Up to and including the line with "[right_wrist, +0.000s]", please set down the entries below exactly, starting from the first line.
START DATA SHOWN
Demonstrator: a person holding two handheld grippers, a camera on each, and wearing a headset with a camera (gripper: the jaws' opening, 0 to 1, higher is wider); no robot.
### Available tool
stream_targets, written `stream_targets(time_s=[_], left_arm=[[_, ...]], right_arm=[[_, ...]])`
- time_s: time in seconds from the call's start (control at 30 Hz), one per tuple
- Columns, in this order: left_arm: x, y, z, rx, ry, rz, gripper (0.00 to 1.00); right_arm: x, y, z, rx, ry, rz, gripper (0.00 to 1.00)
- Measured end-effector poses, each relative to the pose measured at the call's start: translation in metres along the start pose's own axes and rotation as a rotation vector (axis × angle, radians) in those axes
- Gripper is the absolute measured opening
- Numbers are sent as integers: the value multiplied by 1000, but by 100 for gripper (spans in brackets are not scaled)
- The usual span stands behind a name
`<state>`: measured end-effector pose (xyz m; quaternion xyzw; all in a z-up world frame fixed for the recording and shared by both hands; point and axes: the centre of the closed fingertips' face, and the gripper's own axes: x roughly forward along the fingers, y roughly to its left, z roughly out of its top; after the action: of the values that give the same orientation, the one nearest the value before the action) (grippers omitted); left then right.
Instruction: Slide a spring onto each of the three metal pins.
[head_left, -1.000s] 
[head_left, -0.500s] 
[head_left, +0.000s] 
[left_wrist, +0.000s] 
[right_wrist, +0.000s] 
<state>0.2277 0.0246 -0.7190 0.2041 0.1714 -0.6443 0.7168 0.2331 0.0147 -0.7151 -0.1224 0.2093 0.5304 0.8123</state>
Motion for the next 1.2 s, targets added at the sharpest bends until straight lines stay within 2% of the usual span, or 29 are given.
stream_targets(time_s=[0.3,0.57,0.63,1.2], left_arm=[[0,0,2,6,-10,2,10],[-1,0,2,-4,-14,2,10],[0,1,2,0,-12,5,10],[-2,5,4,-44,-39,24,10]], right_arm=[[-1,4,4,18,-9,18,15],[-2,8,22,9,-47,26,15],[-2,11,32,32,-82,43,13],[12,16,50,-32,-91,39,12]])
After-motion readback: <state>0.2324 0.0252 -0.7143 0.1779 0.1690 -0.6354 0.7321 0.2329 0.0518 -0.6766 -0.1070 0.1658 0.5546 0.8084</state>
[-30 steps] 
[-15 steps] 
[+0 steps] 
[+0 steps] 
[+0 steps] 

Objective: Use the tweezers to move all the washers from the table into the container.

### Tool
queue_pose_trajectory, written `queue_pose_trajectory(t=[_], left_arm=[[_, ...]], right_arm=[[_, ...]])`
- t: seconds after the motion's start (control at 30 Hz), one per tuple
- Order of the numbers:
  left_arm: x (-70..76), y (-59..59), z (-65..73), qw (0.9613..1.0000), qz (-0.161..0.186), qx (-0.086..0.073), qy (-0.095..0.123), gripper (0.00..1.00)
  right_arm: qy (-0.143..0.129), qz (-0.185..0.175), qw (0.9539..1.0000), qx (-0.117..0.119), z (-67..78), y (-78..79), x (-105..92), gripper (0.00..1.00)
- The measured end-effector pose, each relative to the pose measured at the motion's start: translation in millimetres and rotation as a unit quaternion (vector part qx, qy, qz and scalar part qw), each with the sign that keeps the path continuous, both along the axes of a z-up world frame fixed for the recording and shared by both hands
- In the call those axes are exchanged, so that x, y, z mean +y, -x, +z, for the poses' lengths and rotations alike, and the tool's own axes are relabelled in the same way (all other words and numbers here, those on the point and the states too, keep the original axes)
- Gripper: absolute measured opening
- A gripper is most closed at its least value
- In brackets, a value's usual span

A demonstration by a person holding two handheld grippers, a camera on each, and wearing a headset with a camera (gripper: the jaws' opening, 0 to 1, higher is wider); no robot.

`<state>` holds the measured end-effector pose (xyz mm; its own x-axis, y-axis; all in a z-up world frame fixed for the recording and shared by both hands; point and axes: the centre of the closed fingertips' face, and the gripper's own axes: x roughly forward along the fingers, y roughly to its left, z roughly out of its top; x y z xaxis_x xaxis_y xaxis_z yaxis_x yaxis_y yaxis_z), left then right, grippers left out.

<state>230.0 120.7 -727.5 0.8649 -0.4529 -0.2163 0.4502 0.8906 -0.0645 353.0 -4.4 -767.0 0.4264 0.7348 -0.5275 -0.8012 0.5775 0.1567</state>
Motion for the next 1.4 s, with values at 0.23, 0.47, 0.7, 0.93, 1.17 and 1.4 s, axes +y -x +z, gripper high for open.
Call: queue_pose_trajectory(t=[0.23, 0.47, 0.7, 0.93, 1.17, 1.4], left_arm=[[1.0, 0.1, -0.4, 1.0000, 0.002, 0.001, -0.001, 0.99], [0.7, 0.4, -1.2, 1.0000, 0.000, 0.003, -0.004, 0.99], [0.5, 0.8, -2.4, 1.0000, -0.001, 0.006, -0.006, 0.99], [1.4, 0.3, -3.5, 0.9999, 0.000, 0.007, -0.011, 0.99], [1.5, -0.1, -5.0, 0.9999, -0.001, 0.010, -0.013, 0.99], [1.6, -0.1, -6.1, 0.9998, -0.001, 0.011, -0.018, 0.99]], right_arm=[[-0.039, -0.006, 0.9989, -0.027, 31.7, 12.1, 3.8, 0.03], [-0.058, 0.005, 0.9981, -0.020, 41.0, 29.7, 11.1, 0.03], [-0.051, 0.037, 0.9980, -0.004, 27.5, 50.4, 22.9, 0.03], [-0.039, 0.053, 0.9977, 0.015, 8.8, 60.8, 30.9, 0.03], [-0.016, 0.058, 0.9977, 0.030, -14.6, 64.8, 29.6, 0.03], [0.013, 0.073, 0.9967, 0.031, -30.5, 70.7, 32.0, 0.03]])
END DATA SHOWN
_WRITTEN SOLUTION_.
Demonstrator: a person holding two handheld grippers, a camera on each, and wearing a headset with a camera (gripper: the jaws' opening, 0 to 1, higher is wider); no robot.
### Available tool
stream_targets, written `stream_targets(time_s=[_], left_arm=[[_, ...]], right_arm=[[_, ...]])`
- time_s: time in seconds from the call's start (control at 30 Hz), one per tuple
- Columns, in this order: left_arm: x, y, z, rx, ry, rz, gripper (0.00 to 1.00); right_arm: x, y, z, rx, ry, rz, gripper (0.00 to 1.00)
- Measured end-effector poses, each relative to the pose measured at the call's start: translation in metres along the start pose's own axes and rotation as a rotation vector (axis × angle, radians) in those axes
- Gripper is the absolute measured opening
- Numbers are sent as integers: the value multiplied by 1000, but by 100 for gripper (spans in brackets are not scaled)
- The usual span stands behind a name
`<state>`: measured end-effector pose (xyz m; quaternion xyzw; all in a z-up world frame fixed for the recording and shared by both hands; point and axes: the centre of the closed fingertips' face, and the gripper's own axes: x roughly forward along the fingers, y roughly to its left, z roughly out of its top; after the action: of the values that give the same orientation, the one nearest the value before the action) (grippers omitted); left then right.
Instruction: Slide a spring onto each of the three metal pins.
[head_left, -1.000s] 
[head_left, -0.500s] 
[head_left, +0.000s] 
[left_wrist, +0.000s] 
[right_wrist, +0.000s] 

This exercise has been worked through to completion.